Keepalived and high availability: Advanced topics
If you read my first article on using Keepalived for managing simple failover in clusters, then you will recall that VRRP
uses the concept of a priority when determining which server will be the active master. The server with the highest priority “wins” and will act as the master, holding onto the VIP and servicing requests. Keepalived
provides several useful methods to adjust priority based on the state of your system. In this article, you will explore several of these mechanisms, along with Keepalived
’s ability to run scripts when a server’s state changes.
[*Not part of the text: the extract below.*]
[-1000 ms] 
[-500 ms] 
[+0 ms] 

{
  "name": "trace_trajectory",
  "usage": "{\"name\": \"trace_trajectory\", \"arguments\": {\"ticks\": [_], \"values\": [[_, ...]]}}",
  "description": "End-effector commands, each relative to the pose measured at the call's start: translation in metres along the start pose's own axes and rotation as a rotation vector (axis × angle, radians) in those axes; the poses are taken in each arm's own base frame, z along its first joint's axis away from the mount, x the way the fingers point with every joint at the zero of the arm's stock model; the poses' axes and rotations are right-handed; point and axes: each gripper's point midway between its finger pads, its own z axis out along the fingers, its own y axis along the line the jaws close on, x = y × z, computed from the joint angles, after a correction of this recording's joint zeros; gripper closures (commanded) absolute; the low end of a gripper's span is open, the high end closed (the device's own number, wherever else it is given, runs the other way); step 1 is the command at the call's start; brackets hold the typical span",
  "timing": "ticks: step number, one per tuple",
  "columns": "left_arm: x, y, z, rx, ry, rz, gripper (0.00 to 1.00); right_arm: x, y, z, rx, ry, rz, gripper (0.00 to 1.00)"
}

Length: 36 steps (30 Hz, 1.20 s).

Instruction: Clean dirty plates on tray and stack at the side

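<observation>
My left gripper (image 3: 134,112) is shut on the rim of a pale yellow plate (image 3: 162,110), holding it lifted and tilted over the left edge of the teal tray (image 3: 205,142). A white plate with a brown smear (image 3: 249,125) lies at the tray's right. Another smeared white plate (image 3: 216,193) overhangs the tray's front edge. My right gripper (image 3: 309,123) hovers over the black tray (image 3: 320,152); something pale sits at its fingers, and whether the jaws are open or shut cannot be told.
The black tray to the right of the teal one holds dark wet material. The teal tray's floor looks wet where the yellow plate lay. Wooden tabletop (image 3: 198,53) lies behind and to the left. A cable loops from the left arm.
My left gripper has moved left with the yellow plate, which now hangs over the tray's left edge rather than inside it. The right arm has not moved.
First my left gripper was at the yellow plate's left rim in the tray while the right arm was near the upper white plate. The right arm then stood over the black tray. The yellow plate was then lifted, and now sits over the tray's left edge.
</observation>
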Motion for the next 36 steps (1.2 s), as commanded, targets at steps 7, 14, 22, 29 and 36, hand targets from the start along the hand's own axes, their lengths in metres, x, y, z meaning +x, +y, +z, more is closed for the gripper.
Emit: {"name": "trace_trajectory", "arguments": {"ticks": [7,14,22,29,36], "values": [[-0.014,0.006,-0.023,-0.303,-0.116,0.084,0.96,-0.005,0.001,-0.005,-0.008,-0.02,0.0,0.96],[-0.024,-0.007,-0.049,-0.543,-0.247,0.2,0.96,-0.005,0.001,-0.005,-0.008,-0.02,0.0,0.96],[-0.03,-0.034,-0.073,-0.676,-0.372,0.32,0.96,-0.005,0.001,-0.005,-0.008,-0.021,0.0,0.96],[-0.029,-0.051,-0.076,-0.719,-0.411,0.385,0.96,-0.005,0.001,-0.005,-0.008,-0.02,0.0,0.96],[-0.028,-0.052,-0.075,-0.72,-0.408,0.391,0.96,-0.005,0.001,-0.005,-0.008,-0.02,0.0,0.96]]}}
I will only be showing the configuration on server1 for these examples. At this point, you are probably comfortable with the configuration needed on server2 if you have been reading the entire series. If not, take a moment to review the first and second articles of this series before continuing.
- Using Keepalived for managing simple failover in clusters
- Setting up a Linux cluster with Keepalived: Basic configuration
Network symbols in the diagrams available via VRT Network Equipment Extension, CC BY-SA 3.0.
Keepalived
does a great job of triggering a failover when advertisements aren’t received, such as when the active master dies completely or is unreachable for some other reason. However, you will often find that more fine-grained trigger mechanisms are necessary. For example, your application may run its own health checks to determine the ability of the app to service client requests. You wouldn’t want an unhealthy app server to remain the active master just because it was alive and sending VRRP
advertisements.
Note: I found that the version of Keepalived
available via the standard package repositories contained bugs that prevented some of the below examples from working properly. If you run into issues, you may want to install Keepalived
from source, as described in the previous article.
Tracking processes
One of the most common Keepalived
setups involves tracking a process on the server to determine the health of the host. For example, you might set up a pair of highly available webservers and trigger a failover if Apache stops running on one of them.
Keepalived
makes this easy through its track_process
configuration directives. In the example below, I’ve set up Keepalived
to watch the httpd
process with a weight of 10. As long as httpd
is running, the advertised priority will be 254 (244 + 10 = 254). If httpd
stops running, then the priority will drop to 244 and trigger a failover (assuming that a similar configuration exists on server2).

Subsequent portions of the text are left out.